Coalition Letter Proves Rent-Seeking Competitors, Not Consumers, Support Klobuchar’s Antitrust Pet Project

Senator Amy Klobuchar (D-Minn.) published a letter from 60 “small” and “medium” sized tech companies in support of S. 2992, the American Innovation and Choice Online Act. Klobuchar has touted the letter as evidence that grassroots momentum exists to ram her bill through Congress before the midterms. 

The reality is much different. The letter is part of a long history of smaller firms calling for government assistance to kneecap larger, more efficient firms through new regulation. If anything, the letter shows that the bill would help smaller competitors at the expense of consumers.

Photo Credit: Marc Nozell from Merrimack, New Hampshire, USA, CC BY 2.0 https://creativecommons.org/licenses/by/2.0, via Wikimedia Commons

It’s a stretch to call AICOA’s corporate supporters – like Spotify, Yelp, Quora and Patreon – small businesses. All of these companies are prominent and well-known amongst consumers and would benefit handsomely if bureaucrats mutilated their larger rivals. By framing these companies as “small” and “medium,” the sponsors of the legislation are implying that they are akin to your local mom-and-pop shop. Instead, they are the furthest thing. In fact, Yelp is only 3 million users behind Google worldwide, and has nearly 4 times the amount of monthly users as Google in the US (189 million for Yelp vs. 48 million for Google.)

Another AICOA supporter is Spotify, which has over 422 million active users worldwide. Ironically, Spotify is actually living proof that it is possible for a smaller, newer company to successfully compete against Big Tech in the current competitive environment.

During Spotify’s Q3 2021 earnings call, “the company said that according to Edison Research and its own internal sources, it ‘recently became’ the No. 1 podcast platform U.S. listeners use the most,” beating Apple Podcasts. Spotify’s comes in spite of Apple’s native podcast app across their Apple products, including but not limited to Apple TV, Apple iPhone and Apple iPad devices.
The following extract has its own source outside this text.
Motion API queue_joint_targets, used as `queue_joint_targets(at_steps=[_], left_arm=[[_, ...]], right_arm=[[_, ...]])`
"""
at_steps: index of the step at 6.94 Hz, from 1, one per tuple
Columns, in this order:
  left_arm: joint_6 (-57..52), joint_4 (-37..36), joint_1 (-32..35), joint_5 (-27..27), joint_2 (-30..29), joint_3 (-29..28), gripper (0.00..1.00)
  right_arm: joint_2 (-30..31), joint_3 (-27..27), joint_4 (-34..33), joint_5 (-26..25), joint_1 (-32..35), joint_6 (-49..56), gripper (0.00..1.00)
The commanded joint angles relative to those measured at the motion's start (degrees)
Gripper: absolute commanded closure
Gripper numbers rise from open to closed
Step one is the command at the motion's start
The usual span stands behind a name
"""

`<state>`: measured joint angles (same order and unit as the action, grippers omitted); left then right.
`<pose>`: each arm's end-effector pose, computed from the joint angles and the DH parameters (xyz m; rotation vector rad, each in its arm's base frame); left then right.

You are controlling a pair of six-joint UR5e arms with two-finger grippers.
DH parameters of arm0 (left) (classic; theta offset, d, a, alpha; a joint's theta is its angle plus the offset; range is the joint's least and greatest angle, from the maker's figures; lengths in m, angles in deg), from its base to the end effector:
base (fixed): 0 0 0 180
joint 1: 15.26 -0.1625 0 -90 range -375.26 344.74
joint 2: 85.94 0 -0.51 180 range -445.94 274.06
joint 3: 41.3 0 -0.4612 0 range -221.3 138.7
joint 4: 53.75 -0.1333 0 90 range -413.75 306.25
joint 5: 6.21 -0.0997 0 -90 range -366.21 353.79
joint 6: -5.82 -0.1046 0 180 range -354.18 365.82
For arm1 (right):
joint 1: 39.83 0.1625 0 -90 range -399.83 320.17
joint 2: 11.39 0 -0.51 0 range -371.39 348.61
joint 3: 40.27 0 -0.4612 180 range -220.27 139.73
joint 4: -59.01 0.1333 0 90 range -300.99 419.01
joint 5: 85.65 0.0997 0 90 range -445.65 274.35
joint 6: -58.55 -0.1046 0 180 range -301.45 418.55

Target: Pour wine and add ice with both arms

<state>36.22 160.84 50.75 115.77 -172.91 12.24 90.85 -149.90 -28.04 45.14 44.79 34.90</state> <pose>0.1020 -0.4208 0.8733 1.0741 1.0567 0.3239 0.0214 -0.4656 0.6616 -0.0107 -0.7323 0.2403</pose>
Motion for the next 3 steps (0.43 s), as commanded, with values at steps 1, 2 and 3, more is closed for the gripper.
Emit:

Spotify’s exclusive contracts with prominent podcasters, such as Joe Rogan and Alex Cooper, have attracted listeners to Spotify. Spotify proved that through clever investments and innovations that it can attract customers away from the Big Tech giant, despite Apple offering the same services as Spotify for free on its own service. 

Of course, Apple remains a fierce competitor to Spotify, even if Apple is currently losing ground in the podcast space. The Klobuchar bill would enact a litany of business restrictions on Apple while leaving Spotify alone. With their chief rival cut down to size, Spotify could continue to grow without needing to increase efficiency or cut prices to attract new consumers, harming innovation and competition. 

Local mom-and-pop shops are not the ones clamoring for the AICOA to pass. In fact, the US Chamber of Commerce and 175 state and local chambers of commerce published a coalition letter last week opposing the legislation. These organizations support the smallest businesses across the US and remain the largest organization representing small business interests to oppose S. 2992. 

Their advocacy for small businesses comes from a place of significantly less political bias than the organizations that Klobuchar touts in her press release. The Main Street Alliance, the primary “small business group” that supports the legislation, is a leftist network that historically supports progressive policy agendas. For example, they came out against the Tax Cuts and Jobs Act, despite the 20% deduction included within the legislation for small business owners.


The companies that are aggressively competing, and in some respects beating, these Big Tech companies are the “small” and “medium” sized companies that most serve to benefit from AICOA. They are not supporting this bill because it creates a level playing field – in fact, their competitiveness has shown that the playing field is level enough for them to successfully compete. 

Instead, this bill would allow government to hobble larger firms by regulatory fiat, allowing smaller companies to continue growing without needing to innovate, lower prices or do anything to become more attractive for consumers. Despite the machinations of rent-seekers in Washington, passing AICOA would be detrimental to consumers and competition.